XII

136 12 89
                                    

Ten rozdział będzie póki co najdłuższym, więc weźcie herbatę w rękę i miłego czytania <3

*

Siedziałam sobie samotnie na wyjątkowo miękkiej sofie, wsłuchując się w otaczający mnie gwar.

Na miejsce do spoczynku wybrałam sobie siedzisko w położeniu trochę oddalonym od reszty społeczeństwa, którego przedstawiciele wraz ze mną i moimi towarzyszami brali udział w tym wydarzeniu. Wieczorek Poetycki ma zacząć się o godzinie 20. Spojrzałam na zegar wiszący na ścianie - jest 19:45.
Kwadrans do rozpoczęcia. Odwróciłam się i beznamiętnym wzrokiem obdarzyłam młodych, niewiele zresztą starszych ode Francuzów, śmiejących się z czegoś na całe gardło, rechoczących przy tym niemiłosiernie. Potarłam skronie, gdy ból tym spowodowany przeszył moją głowę.

Julek poszedł przywitać się z Fryderykiem, którego jak twierdził, zobaczył gdzieś w oddali i przy okazji sprawdzić, czy przybyli już Cyprian, i Zygmunt.
Adama widziałam już jakiś czas temu, uśmiechnął się nawet w moim kierunku i pomachał. Potem zniknął gdzieś w tłumie.

W końcu dostrzegłam wyłaniających się z niego Juliusza i Norwida, wesoło ze sobą rozmawiających. Kąciki moich ust podniosły się mimowolnie i wstałam, by z nimi porozmawiać.

- Dobry wieczór, Cyprianie - dygnęłam. Mężczyzna mi się ukłonił w odpowiedzi, na co Słowacki zachichotał. - Juliuszu, widziałeś może Fryderyka?

- Tak, mości Pani, lecz nie może obecnie do nas dołączyć, gdyż załatwia pewne sprawy, później do nas podejdzie. Jednakże Cyprian z chęcią pozostanie z nami pozostanie aż do końca, prawda? - odchrząknął. - Widziałem też Mickiewicza.

Uniosłam brwi.

- Skoro sam o nim wspominasz... A Twego chło.. - teatralnie zakaszlałam - no, Zygmunta?

Poeta przewrócił oczami i pokręcił niechętnie głową, myślami uciekając gdzieś daleko. Nagle podskoczył, gdy poczuł na sobie obecność Adama, stojącego tuż za nim.

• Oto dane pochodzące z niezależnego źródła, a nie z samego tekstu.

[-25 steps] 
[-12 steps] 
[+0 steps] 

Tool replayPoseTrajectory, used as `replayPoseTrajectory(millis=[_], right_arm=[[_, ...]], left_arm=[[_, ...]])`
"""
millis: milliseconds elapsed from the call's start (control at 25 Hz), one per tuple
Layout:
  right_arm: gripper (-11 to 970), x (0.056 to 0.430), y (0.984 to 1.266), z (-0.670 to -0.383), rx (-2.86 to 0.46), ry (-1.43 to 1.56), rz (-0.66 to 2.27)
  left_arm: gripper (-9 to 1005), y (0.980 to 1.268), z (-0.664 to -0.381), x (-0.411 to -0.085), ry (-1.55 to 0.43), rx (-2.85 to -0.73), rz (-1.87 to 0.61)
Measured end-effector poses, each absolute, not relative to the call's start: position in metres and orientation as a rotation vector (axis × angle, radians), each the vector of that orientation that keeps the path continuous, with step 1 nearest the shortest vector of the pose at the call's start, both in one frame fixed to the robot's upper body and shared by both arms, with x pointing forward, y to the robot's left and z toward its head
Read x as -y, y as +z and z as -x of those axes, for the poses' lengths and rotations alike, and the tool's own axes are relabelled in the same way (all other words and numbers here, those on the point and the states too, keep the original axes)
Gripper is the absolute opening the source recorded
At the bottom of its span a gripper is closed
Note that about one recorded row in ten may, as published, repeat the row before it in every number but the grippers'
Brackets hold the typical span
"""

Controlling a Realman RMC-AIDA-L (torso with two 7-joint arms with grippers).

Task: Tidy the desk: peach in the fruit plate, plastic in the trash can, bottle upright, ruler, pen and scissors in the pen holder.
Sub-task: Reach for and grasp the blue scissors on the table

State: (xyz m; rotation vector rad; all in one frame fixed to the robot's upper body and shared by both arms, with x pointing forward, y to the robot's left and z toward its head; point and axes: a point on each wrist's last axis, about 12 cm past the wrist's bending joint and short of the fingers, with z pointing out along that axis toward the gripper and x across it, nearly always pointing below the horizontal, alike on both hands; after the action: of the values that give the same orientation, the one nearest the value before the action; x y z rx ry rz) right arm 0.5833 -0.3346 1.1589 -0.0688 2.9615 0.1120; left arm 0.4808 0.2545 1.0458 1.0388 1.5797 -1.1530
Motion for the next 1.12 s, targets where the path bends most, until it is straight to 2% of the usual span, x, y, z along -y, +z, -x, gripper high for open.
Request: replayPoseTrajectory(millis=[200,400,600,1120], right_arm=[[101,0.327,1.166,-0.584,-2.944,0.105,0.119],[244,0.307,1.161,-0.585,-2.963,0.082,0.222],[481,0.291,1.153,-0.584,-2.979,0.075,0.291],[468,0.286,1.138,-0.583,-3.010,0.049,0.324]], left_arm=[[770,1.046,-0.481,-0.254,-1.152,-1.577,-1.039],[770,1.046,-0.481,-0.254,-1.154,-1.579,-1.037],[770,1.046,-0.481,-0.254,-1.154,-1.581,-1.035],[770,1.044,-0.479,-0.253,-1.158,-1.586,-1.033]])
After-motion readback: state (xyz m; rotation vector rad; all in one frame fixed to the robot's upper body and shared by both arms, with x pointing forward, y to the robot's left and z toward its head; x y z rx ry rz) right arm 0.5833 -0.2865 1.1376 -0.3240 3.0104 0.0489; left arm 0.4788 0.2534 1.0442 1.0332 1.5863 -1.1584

- Adaś! - krzyknęłam. Norwid uśmiechnął się w jego kierunku, zaś Julek wymruczał coś pod nosem. - Miło Cię widzieć!

Litwin pokiwał głową i wyszczerzył się w moją, i Cypka stronę. Zwrócił swój wzrok ku Ukraińcowi.

- Słowacki - wyciągnął do niego rękę.

- Od kiedy nosisz jego nazwisko? - wyrwało mi się. Brnęłam w to dalej. - No powiedzcie, co brzmi lepiej: Juliusz Mickiewicz czy Adam Słowacki? Sama nie wiem.

Cyprian parsknął, co szybko zatuszował, widząc morderczy wzrok Julka. Ten poprawił swój frak i dotknął dłoni Mickiewicza. Adam zmieszał się trochę, ale starał nie dać się tego po sobie poznać.

- No, tak, dobry wieczór. Jak się trzymacie, Panowie? I Pani? - zagadnął nas.

- A dziękuję, całkiem dobrze - oceniłam.

- Stara bieda - stwierdził Cyprian.

- Dziękuję, że pytasz, Mickiewicz. Otóż mam się lepiej, niż kiedykolwiek wcześniej! - Julek rozjaśnił swoją twarz uśmiechem. - Mogę nawet pozwolić sobie na stwierdzenie, iż jestem blisko bycia szczęśliwym.

- Miło mi to słyszeć - Adam poklepał go po ramieniu. Wymieniłam porozumiewawcze spojrzenie z Norwidem - atak fangirlu zostawmy na później, jasna sprawa. Rozmówca Litwina wydawał się lekko skonsternowany. - Miłego wieczoru! - machnął ręką i odszedł kawałek, by oddać się konwersacji z Francuzami, którzy wcześniej przyprawili mnie o ból głowy swoim nieludzkim rechotem.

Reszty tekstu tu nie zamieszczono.